The recent report in Discovery Health is complicated by the fact that children under 18 were 20 percent more likely to be admitted to the hospital with Omicron than in the first wave, though much less likely than adults. “In the fourth wave, [South African hospitals] are seeing a similar increase in admissions [to Delta] for children under five years of age,” wrote Shirley Collie, Discovery’s top health actuary, in the report. The highest rates of admission were among children under 5.

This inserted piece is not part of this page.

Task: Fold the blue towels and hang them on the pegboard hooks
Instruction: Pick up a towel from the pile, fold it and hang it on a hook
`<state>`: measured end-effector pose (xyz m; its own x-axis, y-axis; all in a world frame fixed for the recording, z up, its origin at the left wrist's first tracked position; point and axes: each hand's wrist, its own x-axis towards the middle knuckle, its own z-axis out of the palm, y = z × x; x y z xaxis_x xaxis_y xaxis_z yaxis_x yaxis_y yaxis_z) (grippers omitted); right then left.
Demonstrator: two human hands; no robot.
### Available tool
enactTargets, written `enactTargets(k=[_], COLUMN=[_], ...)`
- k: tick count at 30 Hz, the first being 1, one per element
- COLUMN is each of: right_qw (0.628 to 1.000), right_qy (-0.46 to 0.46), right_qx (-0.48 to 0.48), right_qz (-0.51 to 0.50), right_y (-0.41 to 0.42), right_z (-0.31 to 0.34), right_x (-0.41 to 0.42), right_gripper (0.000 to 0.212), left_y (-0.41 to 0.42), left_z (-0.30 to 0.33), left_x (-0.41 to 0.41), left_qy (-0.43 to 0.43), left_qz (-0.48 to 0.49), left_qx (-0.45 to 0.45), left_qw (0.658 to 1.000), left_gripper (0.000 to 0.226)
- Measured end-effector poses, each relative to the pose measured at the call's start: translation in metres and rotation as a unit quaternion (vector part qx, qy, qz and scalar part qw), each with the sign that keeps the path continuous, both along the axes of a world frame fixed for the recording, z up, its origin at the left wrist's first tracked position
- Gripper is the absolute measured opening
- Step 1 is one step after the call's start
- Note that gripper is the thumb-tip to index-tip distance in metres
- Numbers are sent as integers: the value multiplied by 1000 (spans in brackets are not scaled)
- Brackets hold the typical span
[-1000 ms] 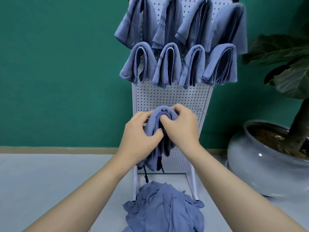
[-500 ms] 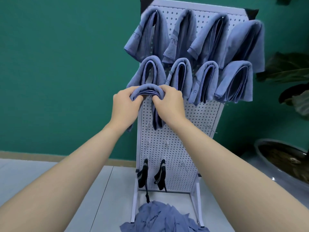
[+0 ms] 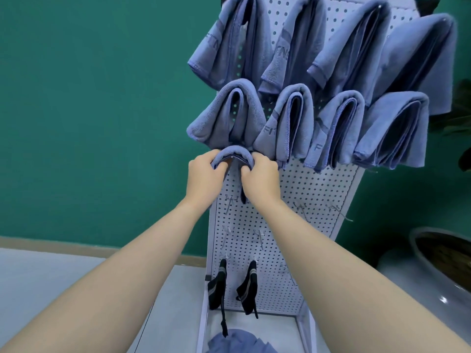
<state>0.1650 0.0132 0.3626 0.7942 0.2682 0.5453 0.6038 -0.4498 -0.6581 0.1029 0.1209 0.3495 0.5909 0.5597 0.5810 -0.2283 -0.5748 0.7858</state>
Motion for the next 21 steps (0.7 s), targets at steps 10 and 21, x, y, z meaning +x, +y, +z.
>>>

That could be because children are more representative of a naive population. South Africa approved vaccines for 12 to 17 year olds in October, and children have been less likely to catch and spread the coronavirus. That would suggest that Omicron is more severe, at least in children. But that’s not necessarily what’s happening. “It’s children who have become the most unvaccinated of our population, and as expected, cases are going to concentrate in those age groups,” says Sallie Permar, pediatrics chair at Weill Cornell Medicine. “It’s very common to test [hospitalized kids] now,” but was less common early in the pandemic. Some of those kids test positive, even if it’s not clear that they were hospitalized for COVID in the first place.”You find them much more frequently at a time that there’s a surge,” says Permar. The Discovery Health report notes that those ‘incidental’ cases could be contributing to the apparent risk as well.
It could turn out that Omicron tends to cause milder disease, even in people with no prior immunity.
“I think that there is more data beginning to suggest that this reduced virulence may in fact hold true across more global regions BUT we’re waiting for data to substantiate that,” says Jason Kindrachuk, a virologist at the University of Manitoba who has written on COVID’s pathogenicity, in an email to Popular Science. “And the crux of all of this is that the transmissibility and movement of Omicron through global populations is outpacing our ability to acquire enough data to answer this question.”
At a briefing on December 10, University of the Witwatersrand infectious disease researcher Anna von Gottberg presented a similar finding. The data relied on the fact that Omicron gives a telltale reading on some PCR tests, allowing researchers to estimate its presence even without sequencing cases. During the November spike in Omicron cases, but before it pushed out other variants, von Gottberg said that Omicron-suspected cases were less likely to lead to hospitalization. There are “some hints that maybe the disease is less severe, but we need to wait several weeks,” she said. It could be that Omicron was simply infecting a lot of people who were resistant to other variants, and have some immunity.
Why exactly fewer people are getting very sick from Omicron doesn’t matter so much for understanding its impacts. A mild variant, whether via immunity or intrinsic qualities, still poses profound challenges.
“I would say that everything so far has been reassuring to say this is not a virus that is scarier than the first, in terms of how sick it makes people,” says Permar. “Whereas two years ago we were overwhelmed with sick people needing ventilators… now it’s going to be complicating our staffing.” COVID positive healthcare providers can’t work. Meanwhile, hospitalizations in the United States are rising because of Delta. There are national nursing shortages, driven by burnout and pay issues after two years of managing a crisis.
Staffing shortages are “a nice outcome” relative to ventilator shortages, says Permar. But it’s an outcome that raises deep questions about the capacity of the American healthcare system.